All Products
Search
Document Center

Platform For AI:x13_arima

更新時間:Feb 20, 2024

X-13-ARIMA is a seasonally adjusted autoregressive integrated moving average (ARIMA) model algorithm based on the open source X-13ARIMA-SEATS algorithm. This topic describes how to configure the x13_arima component provided by Platform for AI (PAI).

Background information

ARIMA was proposed in the Box-Jenkins method by Box and Jenkins in the early 1970s for time series forecasting. ARIMA models are also known as Box-Jenkins models.

Algorithm description:

  • Supported scale

    • Row: a maximum of 1,200 data records in a group

    • Column: one numeric column

  • Resource calculation method

    • Default calculation method if the groupColNames parameter is not specified:

      coreNum=1
      memSizePerCore=4096
    • Default calculation method if the groupColNames parameter is specified:

      coreNum = floor(Total number of rows/120,000)
      memSizePerCore=4096

Configure the component

You can use one of the following methods to configure the x13_arima component:

Method 1: Configure the component in the PAI console

You can configure the parameters of the x13_arima component on the pipeline page of Machine Learning Designer. The following table describes the parameters.

Tab

Parameter

Description

Fields Setting

Time Series Column

Required. This parameter is used only to sort values in the numeric column.

Value Column

Required.

Stratification Column

Optional. You can separate multiple columns with commas (,), such as col0,col1. A time series is created for each group.

Parameters Setting

Format

The supported format is p,d,q. p, d, and q are non-negative integers in the range of [0,36].

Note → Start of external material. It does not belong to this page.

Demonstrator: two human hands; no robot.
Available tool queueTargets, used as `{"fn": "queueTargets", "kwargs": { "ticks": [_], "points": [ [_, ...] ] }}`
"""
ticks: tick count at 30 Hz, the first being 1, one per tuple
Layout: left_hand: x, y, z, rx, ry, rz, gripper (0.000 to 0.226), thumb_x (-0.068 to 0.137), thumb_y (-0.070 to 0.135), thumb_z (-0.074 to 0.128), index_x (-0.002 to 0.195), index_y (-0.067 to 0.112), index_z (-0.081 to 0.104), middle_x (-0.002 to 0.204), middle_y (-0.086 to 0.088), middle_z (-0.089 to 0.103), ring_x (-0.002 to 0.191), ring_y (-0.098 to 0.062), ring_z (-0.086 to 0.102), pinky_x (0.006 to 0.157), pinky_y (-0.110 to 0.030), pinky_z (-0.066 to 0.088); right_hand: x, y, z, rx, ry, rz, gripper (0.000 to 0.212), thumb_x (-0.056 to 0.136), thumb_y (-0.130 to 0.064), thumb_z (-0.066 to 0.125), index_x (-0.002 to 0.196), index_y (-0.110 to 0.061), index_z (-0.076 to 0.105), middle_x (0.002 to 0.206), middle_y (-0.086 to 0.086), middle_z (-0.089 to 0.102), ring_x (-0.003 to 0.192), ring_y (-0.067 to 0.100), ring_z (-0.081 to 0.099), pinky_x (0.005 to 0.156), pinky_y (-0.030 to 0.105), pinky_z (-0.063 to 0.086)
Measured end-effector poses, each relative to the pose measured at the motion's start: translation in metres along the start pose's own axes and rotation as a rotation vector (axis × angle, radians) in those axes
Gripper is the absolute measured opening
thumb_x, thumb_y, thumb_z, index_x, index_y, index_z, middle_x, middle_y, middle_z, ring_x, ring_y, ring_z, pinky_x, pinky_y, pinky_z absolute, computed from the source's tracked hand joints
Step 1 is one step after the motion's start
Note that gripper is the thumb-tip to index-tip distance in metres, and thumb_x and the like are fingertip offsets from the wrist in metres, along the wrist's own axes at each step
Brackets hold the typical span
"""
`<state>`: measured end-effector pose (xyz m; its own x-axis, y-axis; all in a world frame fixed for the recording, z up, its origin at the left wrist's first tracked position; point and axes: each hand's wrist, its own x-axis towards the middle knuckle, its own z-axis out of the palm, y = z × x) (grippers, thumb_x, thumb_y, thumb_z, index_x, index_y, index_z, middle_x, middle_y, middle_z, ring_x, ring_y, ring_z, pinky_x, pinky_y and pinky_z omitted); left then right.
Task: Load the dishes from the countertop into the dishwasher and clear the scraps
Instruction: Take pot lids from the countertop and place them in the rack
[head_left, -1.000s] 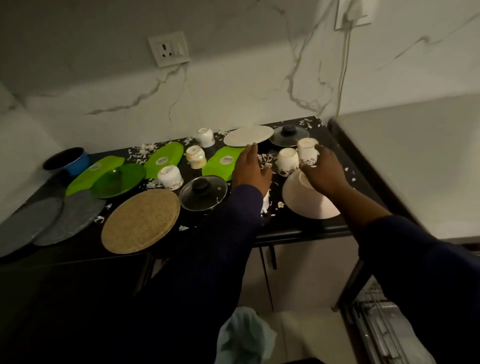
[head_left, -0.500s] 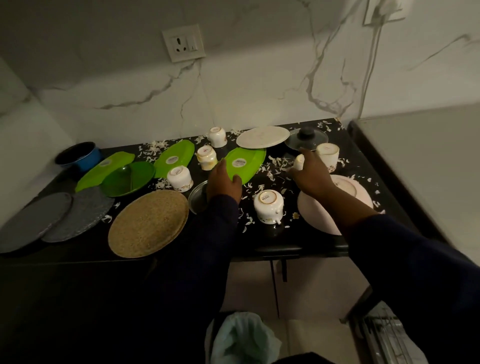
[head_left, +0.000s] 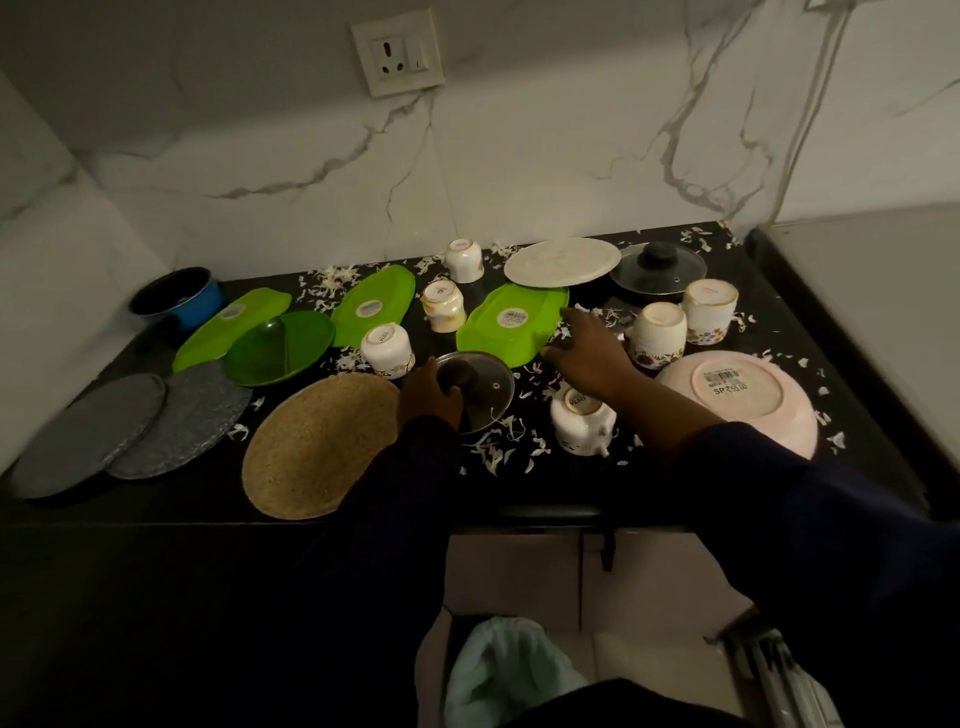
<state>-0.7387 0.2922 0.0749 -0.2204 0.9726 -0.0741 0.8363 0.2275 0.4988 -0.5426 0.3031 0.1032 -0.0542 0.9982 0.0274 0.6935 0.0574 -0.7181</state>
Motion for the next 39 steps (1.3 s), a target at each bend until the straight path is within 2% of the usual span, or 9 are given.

  • p: autoregressive coefficient

  • d: difference

  • q: moving regression coefficient

Start Date

The supported format is year.seasonal. Example: 1986.1.

Series Frequency

The value must be a positive integer in the range of [1,12].

Format

The supported format is sp,sd,sq. sp, sd, and sq are non-negative integers in the range of [0,36].

  • sp: seasonal autoregressive coefficient

  • sd: seasonal difference

  • sq: seasonal moving regression coefficient

Seasonal Cycle

The value must be a number in the range of (0,12]. Default value: 12.

Prediction Entries

The value must be a positive integer in the range of (0,120]. Default value: 12.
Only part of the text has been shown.